#SamsungSKHynixLeveragedETFsStokeKoreaVolatility
Der koreanische Markt ist zum Kasino geworden: Samsung und SK Hynix stellen zusammen mit ihren 2x-Credit-ETF-Produkten über 70% des gesamten Handelsumsatzes im Land bereit. Die Volatilität des KOSPI hat in diesem Jahr 60% überschritten – das ist höher als bei Bitcoin.
Was ist das Problem? Die Ende Mai gestarteten Credit-ETFs werden täglich rebalanciert: Wenn die Aktien steigen, kaufen sie nach; wenn sie fallen, verkaufen sie. Das erzeugt einen künstlichen „Short-Gamma-Effekt“, der jede Marktbewegung verstärkt – aber keinen Trend erzeugt.
Ergebnis: #KODEX SK Hynix 2x ETF ist um 70% von den Juni-Höchstständen gefallen; Privatanleger haben Billionen Won verloren; die Aufsichtsbehörden haben bereits neue Listings solcher ETFs gestoppt und die Mindest-Einzahlung auf 20.000 US-Dollar angehoben.

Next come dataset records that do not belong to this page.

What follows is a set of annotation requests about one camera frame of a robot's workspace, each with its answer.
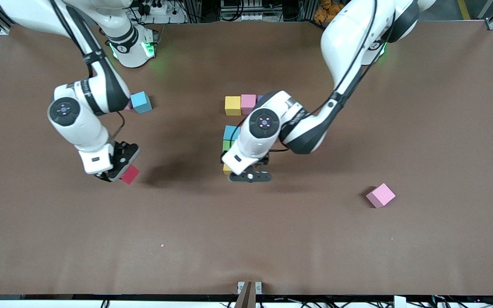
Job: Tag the grey clamp bracket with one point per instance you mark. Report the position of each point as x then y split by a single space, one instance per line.
241 287

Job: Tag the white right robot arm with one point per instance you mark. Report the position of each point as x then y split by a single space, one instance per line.
79 124

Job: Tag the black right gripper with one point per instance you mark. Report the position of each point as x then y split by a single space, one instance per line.
123 155

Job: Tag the yellow foam cube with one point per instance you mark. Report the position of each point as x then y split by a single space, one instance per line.
233 106
227 169

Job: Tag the brown table cover mat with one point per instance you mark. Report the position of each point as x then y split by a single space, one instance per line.
229 222

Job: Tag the white power strip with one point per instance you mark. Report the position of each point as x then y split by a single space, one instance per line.
159 9

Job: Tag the red foam cube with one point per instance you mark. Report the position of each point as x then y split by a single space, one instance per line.
131 175

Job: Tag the grey equipment rack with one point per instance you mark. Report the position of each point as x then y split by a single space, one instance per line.
250 17

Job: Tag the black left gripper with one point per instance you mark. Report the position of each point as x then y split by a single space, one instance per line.
264 161

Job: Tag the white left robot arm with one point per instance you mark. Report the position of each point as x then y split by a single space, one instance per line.
345 42

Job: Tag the light pink foam cube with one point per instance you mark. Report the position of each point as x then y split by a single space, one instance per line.
248 104
381 195
128 105

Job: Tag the green foam cube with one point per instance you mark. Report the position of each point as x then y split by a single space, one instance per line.
227 145

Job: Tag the cyan foam cube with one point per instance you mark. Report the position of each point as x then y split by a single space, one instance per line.
141 102
230 132

SK-#Hynix -Aktien fallen um 13–14% an einem Tag, #Samsung ist um 34% gegenüber dem Peak eingebrochen – das sind keine fundamentalen Probleme, sondern ein struktureller Ausfall, ausgelöst durch einen Fehler des Regulators. Ich möchte außerdem anmerken, dass die ultrahohe Volatilität bei koreanischen Chips auch den Kryptomarkt betreffen kann.